Now, artificial intelligence (AI) and machine learning are ushering in a new era—helping detect disease earlier, personalize care, streamline operations, and meet rising patient expectations for convenience and connection.

But even as technology transforms what’s possible, success still hinges on something profoundly human: trust. Patients want to feel seen, heard and cared about. Care teams need tools that amplify their expertise—tools to enhance, not replace, their ability to deliver compassionate, clinically excellent experiences.

Innovation must never come at the cost of human connection. Rather, it should deepen it. It should strengthen the relationships, communication, and trust that remain at the heart of healthcare.

Trust as the catalyst for healthcare transformation

I’ve seen tremendous progress in how we measure and understand experience, safety, and outcomes. I’ve seen innovations reshape how care is delivered. And I’ve seen our healthcare workforce show up again and again and again in the face of extraordinary challenges.

As we look ahead, building trust will continue to be a critical priority. Trust is the cornerstone of effective healthcare, underpinning every interaction, decision, and outcome. For patients, trust helps foster engagement, adherence to treatment plans, and open communication. For healthcare professionals, it cultivates a supportive environment where collaboration thrives, and morale is bolstered. By prioritizing trust, we lay the foundation for a healthcare system where every individual feels valued, respected, and empowered to contribute to optimal experiences.

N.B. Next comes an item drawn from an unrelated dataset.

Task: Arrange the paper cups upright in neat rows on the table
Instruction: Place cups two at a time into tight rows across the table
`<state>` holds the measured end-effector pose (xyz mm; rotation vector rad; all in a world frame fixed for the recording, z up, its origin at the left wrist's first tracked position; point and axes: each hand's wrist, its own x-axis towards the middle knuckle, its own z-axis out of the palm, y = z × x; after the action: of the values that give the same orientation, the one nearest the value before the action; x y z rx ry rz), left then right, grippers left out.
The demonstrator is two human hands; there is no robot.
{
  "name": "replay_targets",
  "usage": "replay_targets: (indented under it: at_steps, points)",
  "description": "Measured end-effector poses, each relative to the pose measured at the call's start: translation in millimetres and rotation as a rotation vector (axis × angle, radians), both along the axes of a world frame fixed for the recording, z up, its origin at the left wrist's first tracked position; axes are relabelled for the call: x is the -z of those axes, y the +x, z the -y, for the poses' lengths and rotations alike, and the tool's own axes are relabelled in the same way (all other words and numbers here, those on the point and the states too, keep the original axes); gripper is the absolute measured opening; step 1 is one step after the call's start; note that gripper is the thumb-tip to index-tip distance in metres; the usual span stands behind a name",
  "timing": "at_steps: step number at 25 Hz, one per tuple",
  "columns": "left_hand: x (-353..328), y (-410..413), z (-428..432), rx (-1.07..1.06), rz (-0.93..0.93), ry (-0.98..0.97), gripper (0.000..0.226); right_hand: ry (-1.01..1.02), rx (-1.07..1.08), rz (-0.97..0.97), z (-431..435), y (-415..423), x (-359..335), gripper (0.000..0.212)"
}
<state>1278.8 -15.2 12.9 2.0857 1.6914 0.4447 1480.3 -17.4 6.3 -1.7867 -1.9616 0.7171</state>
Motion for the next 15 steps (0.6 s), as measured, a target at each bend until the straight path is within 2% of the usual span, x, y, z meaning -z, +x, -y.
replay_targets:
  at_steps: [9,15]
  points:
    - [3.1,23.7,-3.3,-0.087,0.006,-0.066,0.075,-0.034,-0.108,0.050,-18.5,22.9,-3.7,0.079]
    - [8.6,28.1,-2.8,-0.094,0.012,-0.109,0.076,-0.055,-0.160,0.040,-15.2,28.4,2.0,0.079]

But that level of improvement isn’t about chasing the next big thing. It’s about staying focused on what matters most—and leading with excellence, empathy, and intentionality every single day. So that, when our industry stands at another crossroads, we will have trust, culture, and human connection to guide us forward. 

About the author

In a joint role as Executive Director, Institute for Innovation, and Senior Vice President, Research & Analytics, Deirdre is responsible for advancing the understanding of the entire patient experience, including patient satisfaction, clinical process, and outcomes. Through the Institute, Mylod partners with leading healthcare providers to study and implement transformative concepts for improving the patient experience. Deirdre is the architect of Press Ganey’s Suffering Framework, which reframes the view of the patient experience as a means to understand unmet patient needs and reduce patient suffering.